(Maria Bninska, Public domain)
“The Eurozone macroeconomy development is a key driver of business cycle in the CSE,” said Tomáš Holub, member of the board of Czech National Bank, during the conference “Monetary Policies in the New European Setting” organized by Poland’s central bank, NBP. According to Mr. Holub CSE is still catching up with the “old Europe” in productivity, wage levels, and other economic aspects.
Governor of NBP, Prof. Adam Glapiński stressed that Poland has had economic growth for 28 years, and that it grows threefold comparing to the Eurozone. “CSE countries are doing well, and economic momentum is stronger than in the Eurozone,” Mr. Glapiński said adding that these are driven by an increase of productivity.

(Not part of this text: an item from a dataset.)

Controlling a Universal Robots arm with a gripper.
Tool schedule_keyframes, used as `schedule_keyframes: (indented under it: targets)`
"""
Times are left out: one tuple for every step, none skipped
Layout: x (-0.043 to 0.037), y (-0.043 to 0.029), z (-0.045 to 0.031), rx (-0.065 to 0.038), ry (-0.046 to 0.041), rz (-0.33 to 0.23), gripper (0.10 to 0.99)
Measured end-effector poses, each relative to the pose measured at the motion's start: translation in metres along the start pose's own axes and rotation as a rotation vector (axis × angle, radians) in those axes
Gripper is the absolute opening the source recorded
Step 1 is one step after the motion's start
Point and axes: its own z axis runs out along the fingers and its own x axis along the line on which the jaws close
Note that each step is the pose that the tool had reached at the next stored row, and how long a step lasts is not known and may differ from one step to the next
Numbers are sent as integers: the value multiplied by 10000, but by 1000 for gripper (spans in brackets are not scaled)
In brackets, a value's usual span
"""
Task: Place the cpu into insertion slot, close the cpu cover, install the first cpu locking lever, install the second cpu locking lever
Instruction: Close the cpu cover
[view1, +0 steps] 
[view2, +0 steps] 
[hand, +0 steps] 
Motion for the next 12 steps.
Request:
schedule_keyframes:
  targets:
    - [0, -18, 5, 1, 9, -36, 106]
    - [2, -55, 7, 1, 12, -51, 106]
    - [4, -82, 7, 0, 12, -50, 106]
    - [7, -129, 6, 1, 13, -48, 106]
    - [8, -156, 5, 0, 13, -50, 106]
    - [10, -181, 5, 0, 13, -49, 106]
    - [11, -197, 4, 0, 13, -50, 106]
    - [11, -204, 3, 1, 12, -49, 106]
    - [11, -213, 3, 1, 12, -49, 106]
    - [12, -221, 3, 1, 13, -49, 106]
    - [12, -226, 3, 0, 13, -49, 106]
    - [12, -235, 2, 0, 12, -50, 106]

Is there a life outside the Eurozone?
The major question that many CSE countries are facing is whether to join the Eurozone. According to Mr. Glapiński retaining national currency and independent monetary policy gives better economic growth. Łukasz Hardt, member of Poland’s Monetary Policy Council, agreed and said that having own currency improves the quality of life. And added that the EUR introduction lacked mechanism compensating these countries that have lost in joining the Eurozone. “Single monetary policy,” he said “doesn’t fit all countries”. According to Mr. Holub joining the Eurozone will result in an increase of inflation and create challenges to financial stability. “There are country specific matters which can be better addressed by an independent monetary policy,” he said.
“Before joining the Eurozone we should quote the US President John F. Keneddy and ask what the Eurozone can do to help CSE countries, instead of asking what they should do,” said David Marsh, Chairmen of the Official Monetary and Financial Institutions Forum. According to him it’s proven that having own currency doesn’t harm the economic growth.
ECB’s impact on the CSE
Whether the CSE countries are or are not members of the Eurozone, the ECB’s decisions impact the whole European, and not only, economy. “There are three major risks that all central banks face,” said Marcel Fratzscher, President of the German Institute for Economic Research (DIW Berlin). Populism is present in every country, and makes reforms more difficult. Protectionism ends up in currency wars, and paralysis is an inability to adjust. “ECB itself faces threats to its independence – operational, political, institutional and legal,” he added.
Mr. Fratzscher defined operational threats as the ones connected with fiscal and financial stability dominance. Political threats may make ECB and the EUR a scapegoat of the forecasted slowdown. Institutional threats are a result of a conflict between ECB, Bundesbank and other central banks. Legal challenges derive from the European Court of Justice.
“The latest ECB decisions to cut interest rates further below zero and revived bond purchases is the only possible response to try to achieve the inflation target,” said Vitas Vasiliauskas, Chairman of the Board of Central Bank of Lithuania. According to him stronger Eurozone means stronger demand in the whole European Union, thus in the CSE region. “Quantitative easing is good for the CSE countries, he added. Helene Schubert, the Head of the Foreign Research Division of Austrian Central Bank, seconded that saying that ECB’s monetary policy affects domestic demand. “The Eurozone is the most important trading partner for the CSE,” she stressed and added “We have to remember that CSE interest rates follow Eurozone’s ones, but still their impact on the inflation in this part of Europe is unsignificant.” Mr. Vasiliauskas stressed that ECB and its Governing Council (which he is a member of) are independent from national interests. “But we are dependent on what’s going around us – forecasted slowdown, trade wars and Brexit,” he added.
They all are convinced that not only the US spillovers but also the Eurozone ones have to be taken into account in the CSE’s central banks policies. Ľudovít Ódor, Deputy Governor of National Bank of Slovakia, reminded that there is no such thing as a really independent monetary policy in this region, whether the CSE countries are or are not the Eurozone members. And added that there is also life inside the Eurozone.
The future of European central banks
According to Mr. Marsh the ECB mandate (as all of the European central banks) is price stability. “But we need to define what price stability is,” he said and reminded that 10 years ago German Chancellor Angela Merkel said central banks should go back to conventional forms of monetary policy. This is why Governors from core economies, including Germany, pushed back against the latest resumption of quantitative easing, saying it should be the last resort in case the economic outlook worsens. But, according to many experts, fiscal policy may now become the main instrument. “Fiscal space in countries that need the growth is limited,” said Barnabás Virág, Executive Director for Monetary Policy at National Bank of Hungary, and added that Visegrad 4 (Czech Republic, Hungary, Poland and Slovakia) countries have more room for maneuver. “European banking sector is performing worse than in other parts of the world. Also competitiveness is lagging behind. And on top of that we have new challenges — demography, climate and technology,” he said.
So the final conclusion was that central banks need to rework their regulatory framework, start an open debate on which instruments should be used and change their communication with general public.